Featuring signature details of the Parisian luxury powerhouse Dior on the ankle collar, the tongue, and the outsole, the Air Jordan 1 Dior is dressed in a White base upper and Grey overlays for a clean and classy look. The Swoosh is printed with Dior prints in black. The translucent outsole sports visible letterings such as ‘DIOR’ and an ‘AIR DIOR’ Wings logo.
The Jordan Brand x Dior Collection was released last April 2020. Only 8,500 pairs were made and each pair is numbered individually, making them such a nice addition to any sneaker collection. There’s a low-cut variation as well, and they’re just as hard to acquire.
Air Jordan 1 Retro High Off-White ‘Chicago’
Just when people thought there would be no more Chicago J1s on the list, the Off-White Chicago 1 was the first of many Air Jordan 1s that underwent the famous designer Virgil Abloh’s deconstructed treatment.

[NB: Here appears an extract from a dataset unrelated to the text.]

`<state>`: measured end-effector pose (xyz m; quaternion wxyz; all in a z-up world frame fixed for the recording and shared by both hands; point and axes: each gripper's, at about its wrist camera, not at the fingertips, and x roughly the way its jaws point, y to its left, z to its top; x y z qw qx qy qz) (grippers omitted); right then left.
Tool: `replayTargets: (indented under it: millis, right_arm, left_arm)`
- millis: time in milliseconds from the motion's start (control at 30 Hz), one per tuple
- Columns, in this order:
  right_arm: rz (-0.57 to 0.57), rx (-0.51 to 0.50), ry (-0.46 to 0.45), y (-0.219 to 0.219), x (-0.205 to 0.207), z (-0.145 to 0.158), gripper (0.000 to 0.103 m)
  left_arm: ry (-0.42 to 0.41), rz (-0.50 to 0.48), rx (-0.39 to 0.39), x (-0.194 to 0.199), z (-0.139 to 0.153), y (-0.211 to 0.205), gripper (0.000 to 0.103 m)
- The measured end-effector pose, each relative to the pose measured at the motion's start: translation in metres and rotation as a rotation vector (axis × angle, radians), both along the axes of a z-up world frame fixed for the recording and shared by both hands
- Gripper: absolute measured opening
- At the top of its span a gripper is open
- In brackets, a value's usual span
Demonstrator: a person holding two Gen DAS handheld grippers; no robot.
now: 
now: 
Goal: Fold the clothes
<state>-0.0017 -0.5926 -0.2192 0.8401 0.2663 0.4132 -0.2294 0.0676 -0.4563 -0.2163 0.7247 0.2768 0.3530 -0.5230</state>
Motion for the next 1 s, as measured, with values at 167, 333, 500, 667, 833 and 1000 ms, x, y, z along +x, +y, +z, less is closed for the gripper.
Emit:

The shoe features a deconstructed version of the Chicago 1, notably the external overlay stitches, exaggerated Swoosh, modified tongue, a zip tag on the laces, and Virgil Abloh Off-White labels on the medial side. In another typical Off-White fashion, the quoted statement is seen on the midsole, wherein “AIR” is written to locate the Air unit placed inside the heel section.
It was part of Jordan Brand and Virgil Abloh’s first collab called “The Ten” in 2017. It pioneered the next few Air Jordan 1 Off-White colorways such as the University Blue and the Sail White.
Love them or hate them, we all know that the hype that surrounds the Air Jordan 1 is unmatched. Even general release colorways nowadays are worth over their retail price, which makes them a must-buy for sneakerheads, resellers, and collectors alike.
If there was one shoe that could easily be identified by non-sneakerheads, it would definitely be the Air Jordan 1. And it’s not surprising to see the impact it has not only on the sneaker community but on the economy as well.